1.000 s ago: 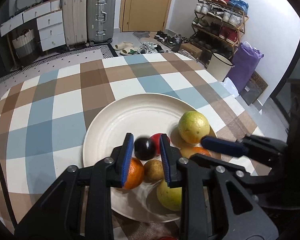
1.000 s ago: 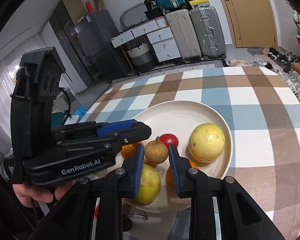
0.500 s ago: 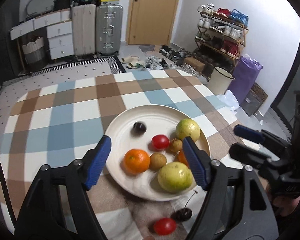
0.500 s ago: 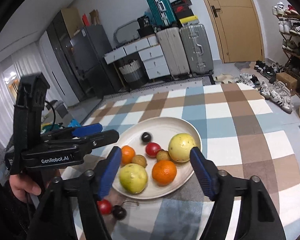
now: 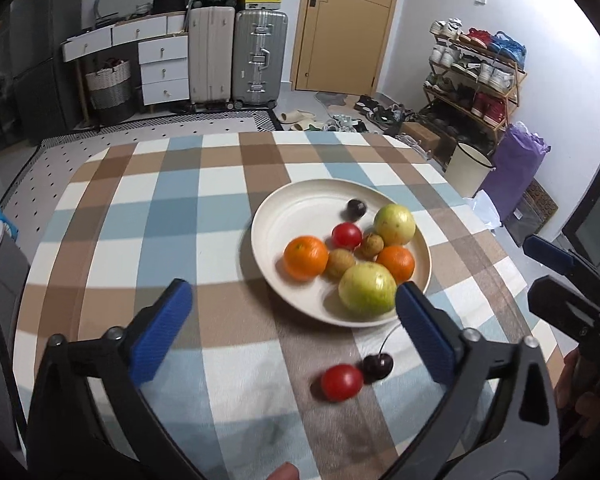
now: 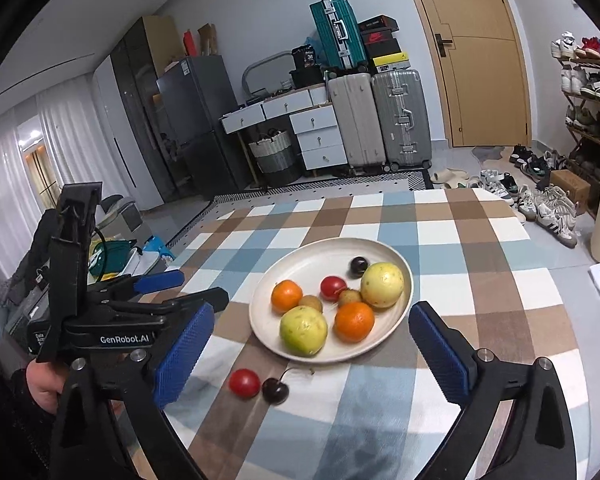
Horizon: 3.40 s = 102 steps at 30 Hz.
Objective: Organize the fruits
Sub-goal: 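Withdraw both tools from the plate toward the red tomato and cherry, then grasp the red tomato with the left tool and lift it, then hold the tomato in the left tool while the right tool grasps the dark cherry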
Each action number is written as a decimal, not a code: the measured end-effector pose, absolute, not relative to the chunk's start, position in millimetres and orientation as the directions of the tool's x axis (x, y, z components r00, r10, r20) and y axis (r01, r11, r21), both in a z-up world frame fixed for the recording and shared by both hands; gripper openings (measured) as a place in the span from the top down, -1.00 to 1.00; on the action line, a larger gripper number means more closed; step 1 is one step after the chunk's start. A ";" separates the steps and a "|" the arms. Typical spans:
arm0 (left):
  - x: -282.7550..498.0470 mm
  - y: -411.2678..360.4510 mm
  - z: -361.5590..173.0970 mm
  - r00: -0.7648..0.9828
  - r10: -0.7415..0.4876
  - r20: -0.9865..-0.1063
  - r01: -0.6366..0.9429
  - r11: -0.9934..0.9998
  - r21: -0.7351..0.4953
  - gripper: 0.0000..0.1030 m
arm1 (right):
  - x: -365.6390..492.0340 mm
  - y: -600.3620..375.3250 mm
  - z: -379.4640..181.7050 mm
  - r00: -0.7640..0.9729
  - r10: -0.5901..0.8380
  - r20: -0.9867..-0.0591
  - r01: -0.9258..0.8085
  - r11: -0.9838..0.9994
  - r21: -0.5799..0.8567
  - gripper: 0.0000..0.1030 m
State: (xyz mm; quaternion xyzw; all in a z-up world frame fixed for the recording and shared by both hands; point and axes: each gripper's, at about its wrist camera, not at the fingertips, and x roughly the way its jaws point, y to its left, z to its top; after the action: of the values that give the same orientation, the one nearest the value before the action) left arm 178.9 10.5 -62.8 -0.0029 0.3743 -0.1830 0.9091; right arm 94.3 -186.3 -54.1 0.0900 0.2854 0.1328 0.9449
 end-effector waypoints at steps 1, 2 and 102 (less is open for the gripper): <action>175.4 11.3 -64.2 0.653 -0.332 -0.681 0.330 0.934 -0.139 -0.97 | 91.1 -183.5 -55.0 0.800 0.296 -0.522 -0.199 0.951 0.235 -0.95; 172.5 11.7 -66.3 0.651 -0.327 -0.685 0.327 0.935 -0.135 -0.97 | 88.8 -182.0 -55.8 0.799 0.292 -0.525 -0.198 0.953 0.229 -0.95; 138.3 71.0 -94.6 0.526 -0.432 -0.733 0.310 0.899 -0.308 0.45 | 117.1 -117.6 -137.4 0.623 0.317 -0.715 -0.292 0.942 0.163 0.50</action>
State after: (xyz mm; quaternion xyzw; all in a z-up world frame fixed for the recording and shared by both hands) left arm 138.3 71.0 -94.6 -0.0697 0.4379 -0.2131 0.8706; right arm 117.1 -117.6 -137.4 0.0156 0.4000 0.1690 0.9007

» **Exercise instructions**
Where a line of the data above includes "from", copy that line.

» **Answer**
Sub-goal: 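Withdraw both tools from the plate toward the red tomato and cherry, then grasp the red tomato with the left tool and lift it, then hold the tomato in the left tool while the right tool grasps the dark cherry
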Each action number is written as a decimal, not a code: the measured end-effector pose, absolute, not relative to the chunk's start, position in millimetres and orientation as the directions of the tool's x axis (x, y, z components r00, r10, r20) and y axis (r01, r11, r21), both in a z-up world frame fixed for the recording and shared by both hands; gripper openings (measured) as a place in the span from the top down, -1.00 to 1.00; on the action line, a larger gripper number means more closed; step 1 is one step after the chunk's start. A ";" separates the steps and a "|" the arms. Typical spans:

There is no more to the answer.